Como o homem andava e falava, ele o seguiu para cozinha que era separada da sala por uma ilha de madeira com granito, se sentou na cadeira indicada pelo estranho que ainda não tinha se identificado, que lhe serviu café.

— Henry – ele disse estendendo a mão para Nicolas, depois de colocar mais café no copo em qual bebia, como se lesse seus pensamentos.

— Nick.

E a atenção do outro se voltou para o fogão, onde cozinhava alguma coisa de cheiro muito agradável. Nicolas não comia de manhã, preferia um café quente e só. Pensou na noite anterior, se Malvina tinha ficado surpresa com sua sala de estar, ficaria chocada com a cozinha que era maior e bem mais cheia que aquela na qual estavam. Estava ficando incomodado com aquilo e repensando se não era melhor ir embora, quando ouviu a voz de Malvina.

— Henrique, você viu meu Oxford? – ela gritou.

— Não, já olhou debaixo da cama? – ele questionou em voz ligeiramente mais alta, como se ela estivesse do outro lado da cozinha e não noutro cômodo separado pelas paredes grossas.

— Achei, valeu – ela gritou de volta, depois.

Não se demorou que ela surgisse, vinha arrastando os pés calçados com os sapatos sem salto fechados, os braços abertos e os olhos fechados.

— Henrique, hoje seria um excelente dia para você cantar enquanto cozinha, é mais fácil me guiar pelo som do que pelo cheiro, principalmente quando a casa está infectada por aroma de café e ovos.

— Vire cinco minutos e siga em linha reta, em quatro passos tem um degrau. Ou você aprende a se localizar ou acaba quebrando o nariz um dia desses, Amor.

Nicolas registrou o “Amor”, mas sua atenção estava voltada para ela que baixou os braços e seguiu a instrução dele.

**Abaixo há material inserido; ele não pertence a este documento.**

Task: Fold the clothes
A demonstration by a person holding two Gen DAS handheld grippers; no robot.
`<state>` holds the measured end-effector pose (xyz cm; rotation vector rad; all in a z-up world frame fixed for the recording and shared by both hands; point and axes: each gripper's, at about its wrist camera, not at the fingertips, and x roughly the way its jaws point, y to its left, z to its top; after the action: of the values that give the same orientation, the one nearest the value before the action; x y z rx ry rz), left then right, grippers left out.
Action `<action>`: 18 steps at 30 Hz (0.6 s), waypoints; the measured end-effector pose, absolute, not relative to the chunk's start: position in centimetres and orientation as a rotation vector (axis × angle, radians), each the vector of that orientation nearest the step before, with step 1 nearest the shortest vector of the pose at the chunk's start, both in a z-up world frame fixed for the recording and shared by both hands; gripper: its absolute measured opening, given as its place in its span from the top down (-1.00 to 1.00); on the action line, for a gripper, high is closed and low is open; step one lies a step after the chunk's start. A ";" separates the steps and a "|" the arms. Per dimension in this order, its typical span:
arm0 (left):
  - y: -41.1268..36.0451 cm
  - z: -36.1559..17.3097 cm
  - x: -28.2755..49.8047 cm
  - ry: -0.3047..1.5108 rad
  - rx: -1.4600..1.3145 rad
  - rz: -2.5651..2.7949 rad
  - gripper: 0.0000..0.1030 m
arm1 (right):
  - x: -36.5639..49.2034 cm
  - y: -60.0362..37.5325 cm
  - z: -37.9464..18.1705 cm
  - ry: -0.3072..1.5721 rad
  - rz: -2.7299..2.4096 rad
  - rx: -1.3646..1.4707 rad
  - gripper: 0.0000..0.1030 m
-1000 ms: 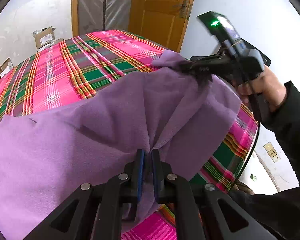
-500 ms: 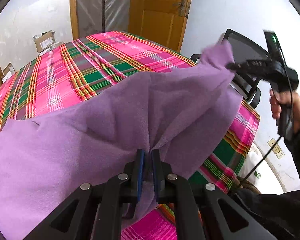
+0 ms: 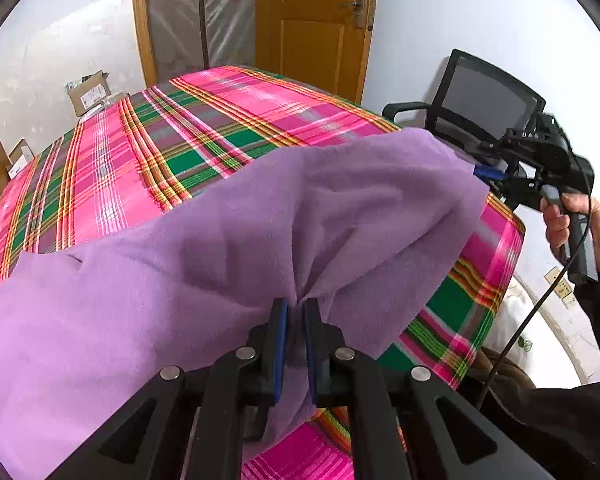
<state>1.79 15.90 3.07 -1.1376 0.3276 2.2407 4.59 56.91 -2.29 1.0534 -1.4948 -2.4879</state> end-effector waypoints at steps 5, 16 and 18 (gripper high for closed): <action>16.5 3.0 1.4 0.346 -1.142 2.243 0.85 | 4.1 58.6 -3.2 -1.592 -2.442 0.997 0.33; 16.4 3.8 1.6 0.328 -1.111 2.231 0.86 | 3.2 59.4 -2.2 -1.605 -2.439 0.933 0.95; 16.1 4.7 2.0 0.312 -1.077 2.217 0.86 | 3.8 59.5 -0.2 -1.567 -2.464 0.864 0.95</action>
<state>2.01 16.14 4.65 -1.0767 0.3124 2.2174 3.76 59.53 -0.22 0.8644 -1.5673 -2.4637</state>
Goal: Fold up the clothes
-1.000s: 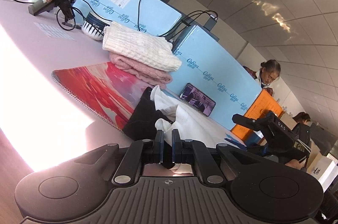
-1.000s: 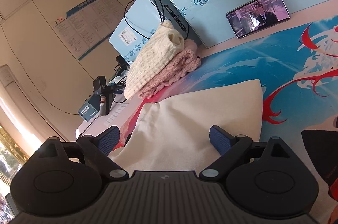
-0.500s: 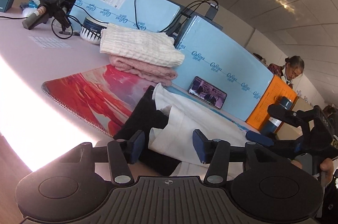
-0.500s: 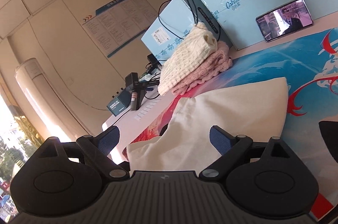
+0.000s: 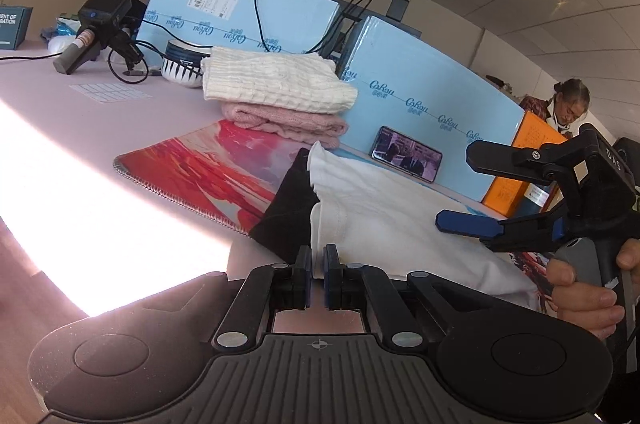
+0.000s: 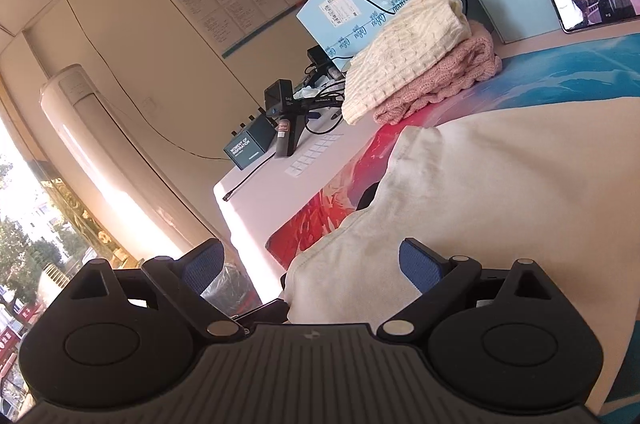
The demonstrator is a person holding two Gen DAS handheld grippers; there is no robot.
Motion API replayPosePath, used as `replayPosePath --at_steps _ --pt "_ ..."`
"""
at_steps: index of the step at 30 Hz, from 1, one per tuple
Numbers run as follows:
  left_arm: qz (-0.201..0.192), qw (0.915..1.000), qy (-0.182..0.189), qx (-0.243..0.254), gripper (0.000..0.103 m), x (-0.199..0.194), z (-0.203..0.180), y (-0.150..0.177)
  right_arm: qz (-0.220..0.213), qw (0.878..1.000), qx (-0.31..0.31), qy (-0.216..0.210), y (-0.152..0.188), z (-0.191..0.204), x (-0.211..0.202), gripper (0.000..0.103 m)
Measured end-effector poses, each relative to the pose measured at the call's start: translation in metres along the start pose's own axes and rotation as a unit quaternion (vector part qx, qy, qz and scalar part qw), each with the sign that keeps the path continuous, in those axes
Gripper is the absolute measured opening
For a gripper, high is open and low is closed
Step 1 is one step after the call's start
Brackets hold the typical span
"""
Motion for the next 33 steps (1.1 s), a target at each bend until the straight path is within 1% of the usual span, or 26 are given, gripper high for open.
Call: replayPosePath --at_steps 1,2,3,4,5,6,8,10,11,12,15,18,19,22,24,26,28,30,31,33 --pt "-0.004 1.0 -0.007 -0.005 0.009 -0.001 0.002 0.0 0.006 1.0 0.003 0.003 0.002 -0.001 0.005 0.095" --pt "-0.011 0.9998 -0.011 -0.012 0.016 -0.003 0.004 -0.002 0.01 1.0 0.005 0.013 0.004 -0.003 0.009 0.096" --pt "-0.02 0.9996 -0.012 -0.019 0.029 -0.004 0.005 -0.004 0.013 1.0 0.006 0.022 0.005 -0.005 0.013 0.096" --pt "-0.028 0.9992 -0.014 -0.023 0.039 -0.005 0.006 -0.006 0.012 1.0 0.008 0.027 0.006 -0.008 0.015 0.096" --pt "-0.035 0.9989 -0.017 -0.025 0.064 -0.005 0.005 -0.008 0.01 1.0 0.01 0.024 0.006 -0.008 0.014 0.096" --pt "-0.043 0.9986 -0.021 -0.023 0.079 -0.005 0.003 -0.009 0.007 1.0 0.012 0.021 0.006 -0.009 0.013 0.096" --pt "-0.05 0.9981 -0.035 -0.009 0.082 -0.001 -0.003 -0.012 0.0 1.0 0.017 0.013 0.005 -0.007 0.007 0.096" --pt "-0.044 0.9979 -0.046 0.003 0.085 0.004 -0.007 -0.012 -0.014 1.0 0.015 0.008 0.002 -0.004 -0.004 0.096" --pt "-0.043 0.9979 -0.048 0.006 0.089 0.006 -0.008 -0.011 -0.023 1.0 0.011 0.008 0.001 -0.003 -0.011 0.097" --pt "-0.043 0.9978 -0.049 0.008 0.091 0.006 -0.009 -0.011 -0.039 0.999 0.002 0.014 -0.003 -0.003 -0.02 0.097" --pt "-0.043 0.9976 -0.052 0.013 0.092 0.008 -0.011 -0.009 -0.086 0.995 -0.022 0.034 -0.014 -0.004 -0.046 0.1" --pt "-0.032 0.9979 -0.053 0.017 0.095 0.012 -0.015 -0.008 -0.135 0.988 -0.031 0.064 -0.032 -0.013 -0.068 0.103" --pt "-0.027 0.998 -0.054 0.02 0.095 0.014 -0.017 -0.007 -0.151 0.985 -0.026 0.081 -0.04 -0.019 -0.073 0.103" --pt "-0.013 0.9976 -0.062 0.028 0.096 0.018 -0.022 -0.006 -0.162 0.973 -0.001 0.164 -0.072 -0.048 -0.075 0.103" --pt "-0.009 0.9973 -0.068 0.027 0.097 0.018 -0.023 -0.005 -0.149 0.963 0.017 0.225 -0.089 -0.072 -0.067 0.103" --pt "-0.008 0.9978 -0.063 0.018 0.097 0.017 -0.025 -0.005 -0.148 0.954 0.036 0.258 -0.097 -0.096 -0.06 0.103" --pt "-0.007 0.9992 -0.038 0.009 0.097 0.018 -0.028 -0.006 -0.144 0.956 0.066 0.248 -0.095 -0.115 -0.057 0.103" --pt "-0.005 0.9999 -0.013 0.004 0.097 0.019 -0.033 -0.007 -0.152 0.96 0.071 0.222 -0.091 -0.119 -0.058 0.103" --pt "-0.004 0.9999 -0.013 0.008 0.098 0.022 -0.036 -0.007 -0.156 0.962 0.072 0.211 -0.089 -0.121 -0.058 0.103" --pt "-0.005 0.9997 -0.017 0.018 0.098 0.024 -0.041 -0.009 -0.16 0.963 0.059 0.208 -0.085 -0.119 -0.056 0.103"
Point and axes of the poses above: each gripper's, at about its wrist camera, not at the fingertips, and x roughly the way its jaws point, z to its left, y to its underside, the point moved 3 cm from there along x, roughly the way its jaws point, and after that the axes turned 14 degrees about x, right-handed, at the moved point
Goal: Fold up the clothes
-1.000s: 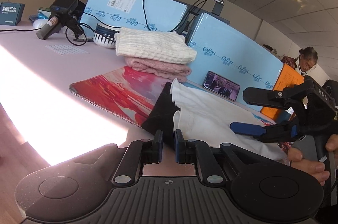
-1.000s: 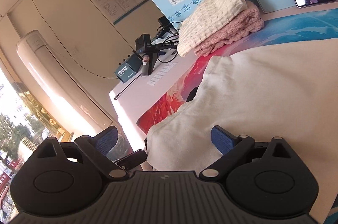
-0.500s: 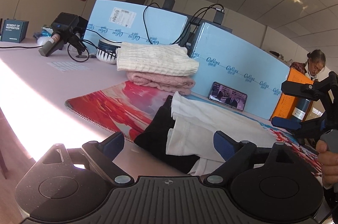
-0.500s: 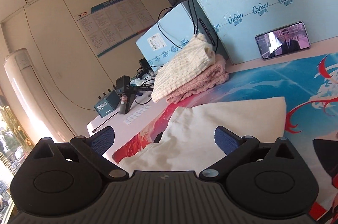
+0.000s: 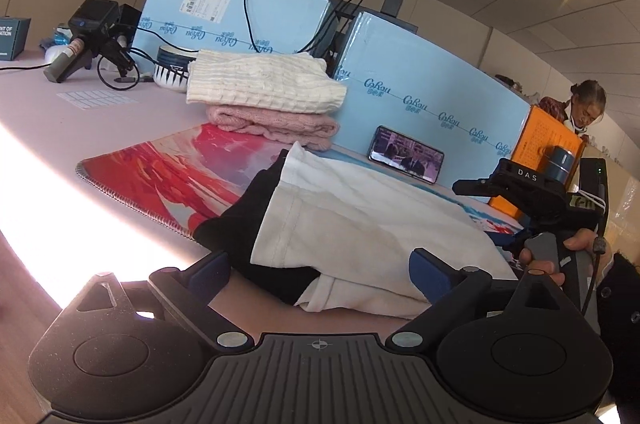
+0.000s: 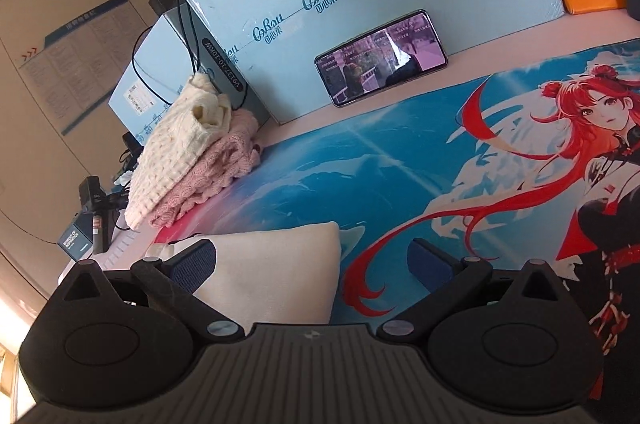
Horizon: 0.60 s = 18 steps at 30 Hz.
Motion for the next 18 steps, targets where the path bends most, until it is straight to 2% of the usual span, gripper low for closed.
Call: replayPosePath --at_steps 2,5,6,10,13,17,18 --pt "-0.005 1.0 0.0 0.007 0.098 0.0 -0.005 -0.003 0.002 1.0 -0.017 0.0 0.004 0.005 0.0 0.103" --pt "-0.016 0.9994 0.002 0.031 0.098 -0.002 -0.014 -0.009 0.028 0.999 -0.024 -0.029 0.009 0.011 0.001 0.103" --pt "-0.015 0.9992 0.009 0.035 0.101 0.0 -0.016 -0.01 0.037 0.998 -0.028 -0.038 0.011 0.014 0.002 0.103" --pt "0.01 0.9999 0.006 -0.011 0.102 0.013 -0.004 -0.004 0.057 0.996 -0.047 -0.049 0.02 0.025 0.003 0.103" --pt "0.0 0.9997 0.011 -0.02 0.102 0.018 -0.003 -0.009 0.059 0.996 -0.07 -0.025 0.027 0.034 0.005 0.103" --pt "0.001 1.0 0.006 -0.004 0.1 0.029 -0.008 -0.014 0.054 0.991 -0.122 0.029 0.041 0.051 0.011 0.1" --pt "0.004 1.0 0.003 -0.002 0.095 0.033 -0.008 -0.014 0.051 0.989 -0.131 0.039 0.044 0.053 0.012 0.098"
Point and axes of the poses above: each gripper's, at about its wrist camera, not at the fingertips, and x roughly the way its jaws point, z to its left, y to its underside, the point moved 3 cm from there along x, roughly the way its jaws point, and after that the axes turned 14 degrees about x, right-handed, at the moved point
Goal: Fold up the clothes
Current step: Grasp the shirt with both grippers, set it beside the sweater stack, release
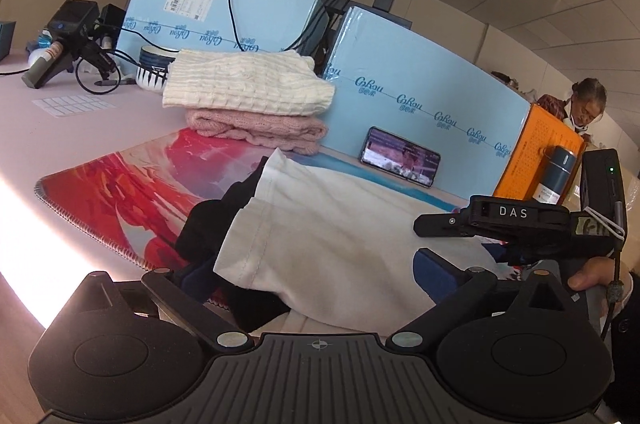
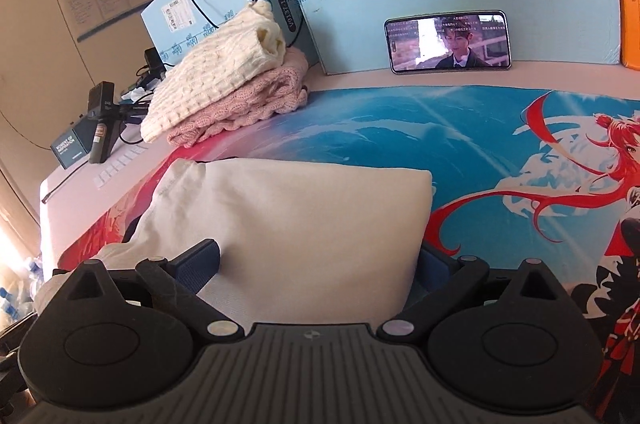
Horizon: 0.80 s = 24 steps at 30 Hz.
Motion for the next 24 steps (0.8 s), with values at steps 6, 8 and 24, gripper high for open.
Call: replayPosePath --at_steps 6,8,24 --pt "0.002 0.9993 -0.015 0.033 0.04 0.009 0.003 -0.002 0.003 1.0 0.009 0.019 -0.003 0.004 0.003 0.052" --pt "-0.003 0.9991 -0.012 0.041 0.031 0.009 0.005 -0.004 0.003 1.0 0.011 0.02 -0.004 0.007 0.004 0.037" --pt "-0.15 0.971 -0.138 0.125 0.017 -0.026 0.069 -0.075 -0.068 0.991 -0.078 -0.08 -0.055 0.139 0.025 0.016"
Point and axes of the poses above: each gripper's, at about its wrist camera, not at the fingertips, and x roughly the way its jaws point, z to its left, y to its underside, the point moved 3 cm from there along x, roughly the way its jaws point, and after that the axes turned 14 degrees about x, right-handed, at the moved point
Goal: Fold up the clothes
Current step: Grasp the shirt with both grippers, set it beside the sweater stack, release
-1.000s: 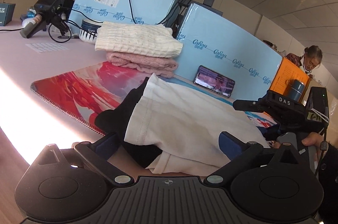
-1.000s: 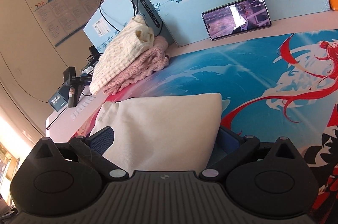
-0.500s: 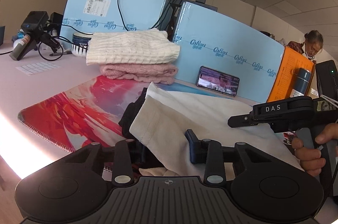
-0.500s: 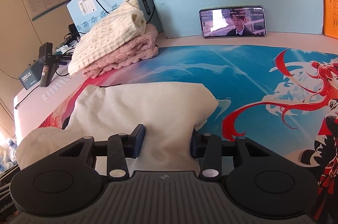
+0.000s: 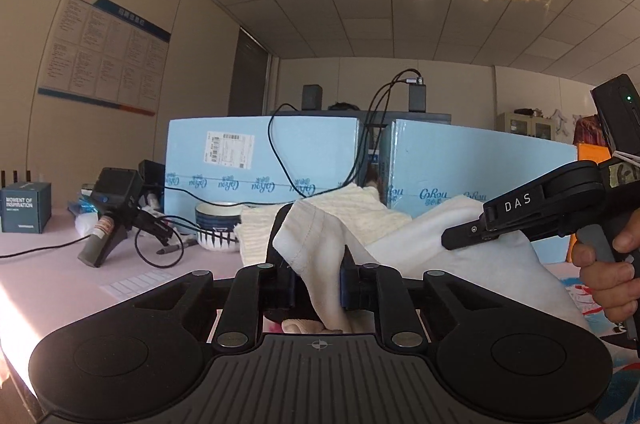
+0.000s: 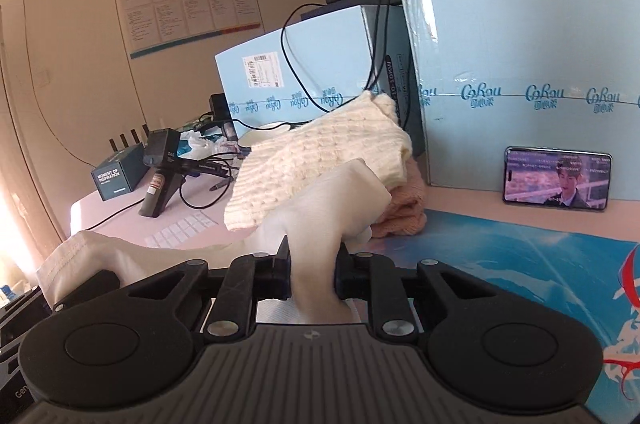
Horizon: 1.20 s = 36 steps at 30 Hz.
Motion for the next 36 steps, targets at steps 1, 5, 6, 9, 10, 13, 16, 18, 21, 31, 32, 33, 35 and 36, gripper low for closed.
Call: replayPosePath --at_steps 1,5,6,9,10,13,16,18,21,31,32,33,35,36 --pt "-0.004 0.9999 -0.014 0.001 0.017 -0.001 0.01 -0.002 0.0 1.0 -0.004 -0.01 -0.002 0.01 0.009 0.016" --pt "0.0 0.9974 -0.071 0.009 0.017 0.003 0.049 0.0 0.012 0.999 -0.011 -0.047 -0.007 0.049 0.05 0.016" --pt "0.01 0.9966 -0.081 0.008 0.017 0.006 0.058 0.003 0.02 0.999 -0.01 -0.05 -0.005 0.056 0.064 0.016" --pt "0.062 0.994 -0.09 -0.001 0.017 0.021 0.082 0.027 0.061 0.997 -0.011 -0.043 0.011 0.067 0.106 0.016" --pt "0.085 0.9925 -0.088 -0.005 0.017 0.026 0.087 0.037 0.078 0.996 -0.011 -0.036 0.017 0.067 0.118 0.016" --pt "0.143 0.9863 -0.08 -0.018 0.019 0.037 0.094 0.065 0.101 0.995 -0.016 -0.003 0.035 0.06 0.145 0.016" --pt "0.164 0.983 -0.079 -0.024 0.024 0.034 0.092 0.076 0.129 0.992 0.005 0.015 0.039 0.047 0.157 0.019" --pt "0.178 0.9795 -0.091 -0.025 0.04 0.032 0.09 0.078 0.133 0.991 0.004 0.019 0.04 0.042 0.157 0.023" --pt "0.203 0.9695 -0.137 -0.017 0.079 0.031 0.089 0.079 0.134 0.99 0.001 0.038 0.042 0.038 0.16 0.045" --pt "0.175 0.9742 -0.14 0.025 0.096 0.019 0.054 0.049 0.147 0.988 -0.033 0.023 0.051 0.042 0.119 0.081" --pt "0.178 0.9747 -0.13 0.035 0.096 0.022 0.047 0.048 0.156 0.987 -0.042 0.021 0.056 0.042 0.113 0.081" --pt "0.188 0.9735 -0.121 0.046 0.096 0.025 0.041 0.049 0.164 0.985 -0.051 0.019 0.061 0.042 0.108 0.081" --pt "0.228 0.9655 -0.103 0.072 0.097 0.032 0.03 0.056 0.183 0.98 -0.074 0.01 0.069 0.041 0.099 0.084" --pt "0.242 0.9615 -0.101 0.082 0.097 0.035 0.026 0.059 0.191 0.978 -0.086 0.008 0.073 0.04 0.094 0.085"
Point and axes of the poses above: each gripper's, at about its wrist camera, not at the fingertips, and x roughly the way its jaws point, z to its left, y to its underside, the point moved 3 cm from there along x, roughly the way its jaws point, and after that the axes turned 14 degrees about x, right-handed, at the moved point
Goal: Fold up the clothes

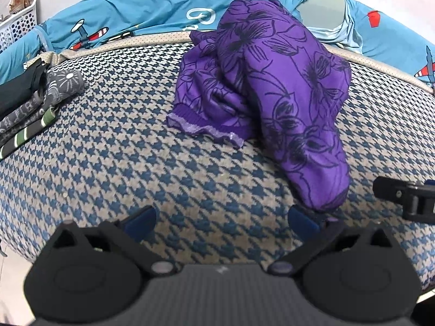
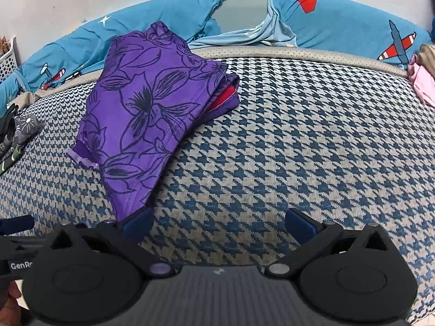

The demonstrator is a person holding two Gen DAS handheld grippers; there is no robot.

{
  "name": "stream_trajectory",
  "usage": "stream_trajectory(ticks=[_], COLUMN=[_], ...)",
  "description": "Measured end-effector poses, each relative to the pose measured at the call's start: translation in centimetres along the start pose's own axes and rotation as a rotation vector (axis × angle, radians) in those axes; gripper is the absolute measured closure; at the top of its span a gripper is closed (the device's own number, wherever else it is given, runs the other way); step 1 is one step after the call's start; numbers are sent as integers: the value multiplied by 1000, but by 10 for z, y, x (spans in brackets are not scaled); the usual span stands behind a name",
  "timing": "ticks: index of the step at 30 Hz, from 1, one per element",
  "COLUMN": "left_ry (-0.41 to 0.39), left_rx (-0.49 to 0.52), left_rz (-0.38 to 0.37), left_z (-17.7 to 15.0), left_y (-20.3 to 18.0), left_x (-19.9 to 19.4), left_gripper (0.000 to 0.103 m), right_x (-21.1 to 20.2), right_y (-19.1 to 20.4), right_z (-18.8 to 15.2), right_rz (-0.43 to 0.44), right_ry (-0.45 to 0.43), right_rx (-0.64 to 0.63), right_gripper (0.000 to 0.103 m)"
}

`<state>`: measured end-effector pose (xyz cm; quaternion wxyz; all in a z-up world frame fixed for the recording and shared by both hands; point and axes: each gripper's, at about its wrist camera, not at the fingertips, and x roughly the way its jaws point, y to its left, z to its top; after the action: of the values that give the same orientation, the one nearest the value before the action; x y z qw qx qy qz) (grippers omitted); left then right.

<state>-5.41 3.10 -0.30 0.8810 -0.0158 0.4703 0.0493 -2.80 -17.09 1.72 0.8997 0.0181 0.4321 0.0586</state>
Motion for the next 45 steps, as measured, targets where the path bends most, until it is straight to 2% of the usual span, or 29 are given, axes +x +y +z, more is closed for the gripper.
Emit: stream_trajectory(ticks=[6, 11, 24, 35, 45], left_ry=[15, -9, 5, -47, -2], left_rx=[-1, 28, 64, 136, 102], left_rz=[-29, 6, 26, 73, 25], left_z=[6, 16, 43, 51, 49], left_y=[1, -1, 0, -12, -7], left_x=[4, 4, 17, 20, 30], left_gripper=[0, 0, 0, 0, 0], right_x=[0, 2, 14, 29, 40], right_y=[0, 2, 11, 3, -4], right_z=[7, 15, 36, 44, 43], right_rz=[13, 21, 43, 12, 1], right_ry=[0, 2, -10, -13, 4], right_rx=[-9, -36, -120, -50, -38], right_gripper=[0, 0, 0, 0, 0])
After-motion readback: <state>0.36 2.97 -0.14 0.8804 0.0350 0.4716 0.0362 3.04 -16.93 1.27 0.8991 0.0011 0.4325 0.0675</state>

— Minha bússola quebrou e ficaria mais fácil me localizar se não mudassem tanto a disposição dos móveis.

— Não me culpe, ora é Maria maluca por Fang-Chui ora é Elle com suas revistas de designer de interiores ora é uma de suas irmãs obcecadas por espaço.

— Conseguimos lidar com as coisas ao nosso redor quando não estamos sufocadas com excessos.

Henrique revirou os olhos para ela enquanto a mesma tateava o balcão da ilha em busca do assento. Acabou achando o braço do contador que a observava com curiosidade. O soltou tão rápido que teria imaginado que ela estivesse tocando ferro quente.

— Hmm... Bom dia?

— Bom dia, Malvina.

Ela abriu os olhos que estavam vermelhos, e os fechou em seguida com força.

— Dói – choramingou apertando os olhos com os nós dos dedos.

Ele se levantou, preocupado. Ajudou a sentar.

— O que você tem?

— Fotofobia – Henrique informou – Onde estão seus óculos?

— Na mochila. Que foi roubada. Ontem – ela respondeu em pausas.

— Droga. Vou pegar os meus, pare de esfregar os olhos.

Ela choramingou, mas desceu as mãos.

— Desde quando tem isso? – Nicolas perguntou ao mesmo tempo em que ela quis saber:

— O que faz aqui?

— Desde criança.

— Vim te levar para o trabalho – responderam ao mesmo tempo e Nicolas se adiantou – Vou te dar o dia de folga.

— Aceito a folga – ela sorriu – Quando eu quiser faltar ao trabalho a usarei de bom grado.

— O que? Não. Você não vai trabalhar hoje, você nem consegue ficar com os olhos abertos.

— Da outra vez que me atrasei, o chefe me acusou de não ter senso de profissionalismo e ameaçou de demissão caso acontecesse novamente. Eu vou trabalhar e ponto final.

Um soco teria doido menos em Nicolas do que aquilo. Ele tinha descontado sua raiva nela naquele dia. Tinha a ofendido muito mais do que apenas em acusar de não ser profissional. Henrique voltou á cozinha, assoviando, e Malvina estendeu as mãos onde ele colocou os óculos escuros de estilo retrô.

— Uh! Uma jaqueta de couro e uma Harley-Davidson e você já pode pegar a estrada, baby – Henrique brincou.

— Adoro quando você finge que sabe do que está falando – o sorriso dela era autentico – Panquecas de banana e geleia de jabuticaba, você é o melhor amigo do mundo.

— Eu sei. O resto da humanidade já pode morrer de inveja – e se virou para Nicolas – E você, também é um alienígena que não bebe café?

— Estava tentando convencer essa teimosa á tirar o dia de folga – explicou e bebeu um gole do café.

— Perda de tempo, essa daí funciona numa frequência que só os lunáticos conseguem sintonizar.

— Vou fingir que você não acabou de me chamar de louca e pedir para não falar de mim como se eu não estivesse presente.